I did not like Hotel #1.

So even though I had a good long think about the fact that I really wasn't very nice to those police officers, the unquality of Hotel #1 versus Hotel #2, and making me move hotels, and the probability that morning shift would be different people anyway, it all combined to make me decide not to go apologize to them in the morning. When you think about it, it's not specifically their fault that the people who should be training them to do their job have deliberately misinformed them with unwritten rules, but it was specifically their fault to make me move hotels.

And, to be fair, I was a bully and should have at least stopped by and made the effort to see if the guy was there.

After breakfast, it took me a little over an hour to get to Hongsipu—where they were trying to send me last night. I definitely could have made it yesterday. I just would have had to skip taking pictures of any of the many fabulous mosques and would have spent the whole ride obsessing over whether or not I was going to make it before sunset. Then I would have gotten to the police station tired, cranky, and hungry before probably finding myself in some version of the exact same situation I ended up in. Only tired, cranky, and hungry. Which is never a good recipe for pleasant social interaction.

In Hongsipu I spent at least 30 minutes wandering through the Halal livestock market. At one point, for what seemed like no obvious reason at first, a police car inched slowly forward into the crowded market. I didn't see exactly what was happening when the person (or people, at least one woman anyways) ended up in the back of the police car because I was doing my best at that time to get as far away as I could from any potential riot.

Wiki tells me that 30-40% of the population of Ningxia is Muslim. Mostly Hui, their relationship with the Han isn't quite as shaky as it is in places like Xinjiang but, from an outsider's perspective, China seems to have diligently studied the relationship between Israel and the Palestinians and is now determined to repeat every single thing which Israel has done wrong. (I'm not saying that the Palestinians are innocent. Just that Israel has done plenty of damn stupid things over the years.) 

Again, speaking from an outsider's perspective, it's almost like China is trying to radicalize their Muslim population.

From Hongsipu, AMap gave me two options to go to Zhongning. I picked the closer of the two which meant that my first 20 kilometers or so was done entirely on a narrow concrete farm road through the desert. Eventually, I merged on to a main road and stuck with it the rest of the day.

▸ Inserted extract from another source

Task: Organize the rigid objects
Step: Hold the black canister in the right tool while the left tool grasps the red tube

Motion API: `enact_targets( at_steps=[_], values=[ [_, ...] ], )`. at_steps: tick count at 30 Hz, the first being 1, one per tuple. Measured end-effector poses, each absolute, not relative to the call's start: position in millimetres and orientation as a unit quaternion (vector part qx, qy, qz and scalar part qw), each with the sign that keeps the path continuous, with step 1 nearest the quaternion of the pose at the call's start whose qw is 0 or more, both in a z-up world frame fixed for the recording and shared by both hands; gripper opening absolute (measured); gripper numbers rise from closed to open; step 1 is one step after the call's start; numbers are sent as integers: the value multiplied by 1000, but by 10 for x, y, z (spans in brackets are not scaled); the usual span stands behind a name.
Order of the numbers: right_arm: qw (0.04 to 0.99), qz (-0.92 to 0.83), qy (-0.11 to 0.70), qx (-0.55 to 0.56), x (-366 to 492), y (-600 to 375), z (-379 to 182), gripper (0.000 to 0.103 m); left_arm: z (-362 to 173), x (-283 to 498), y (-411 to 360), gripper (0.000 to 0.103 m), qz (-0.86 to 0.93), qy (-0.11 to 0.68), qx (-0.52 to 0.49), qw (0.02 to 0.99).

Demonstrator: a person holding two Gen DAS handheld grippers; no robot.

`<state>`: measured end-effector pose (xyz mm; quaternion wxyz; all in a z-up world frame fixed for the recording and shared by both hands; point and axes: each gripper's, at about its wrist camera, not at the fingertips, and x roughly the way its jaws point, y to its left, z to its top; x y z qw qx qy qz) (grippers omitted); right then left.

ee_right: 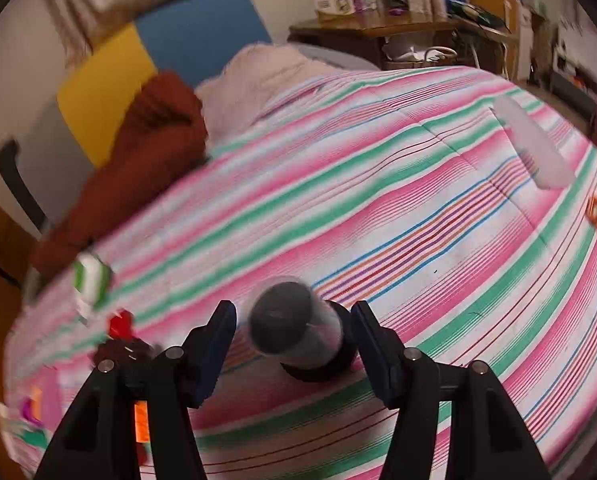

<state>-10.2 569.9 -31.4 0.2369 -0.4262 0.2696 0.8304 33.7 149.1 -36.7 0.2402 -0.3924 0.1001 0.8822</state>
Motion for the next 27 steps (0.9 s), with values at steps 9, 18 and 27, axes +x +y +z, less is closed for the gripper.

My very late lunch in Enhe Town happened to be just across the street from the China Tractor Museum. A semi-private collection of an enormous number of tractors in different sizes, shapes, colors, and eras, it's also a parts yard and repair shop. They're pretty sure I'm their first foreign visitor and I'm pretty sure the private tour I got was as much because they really wanted to show off their tractors to someone willing to listen as it was because I'm their first foreign visitor.

In Zhongning, I did not argue with the police. I did stop by the police station ostensibly to "ask directions" to a hotel they knew would take me without problems. They were actually quite friendly. Their knowledge of what was required for my registration at the hotel was completely wrong but the hotel they sent me to (which was more than I wanted to pay but not a ridiculous price for what I got) had taken foreigners before and sort of kind of knew what they were doing.

Scratch that. They knew it could be done. They just weren't willing to accept my help with registering until a good two hours had passed with me in the room. And then, when I came down, it still took me another 30 minutes to untangle the software gore.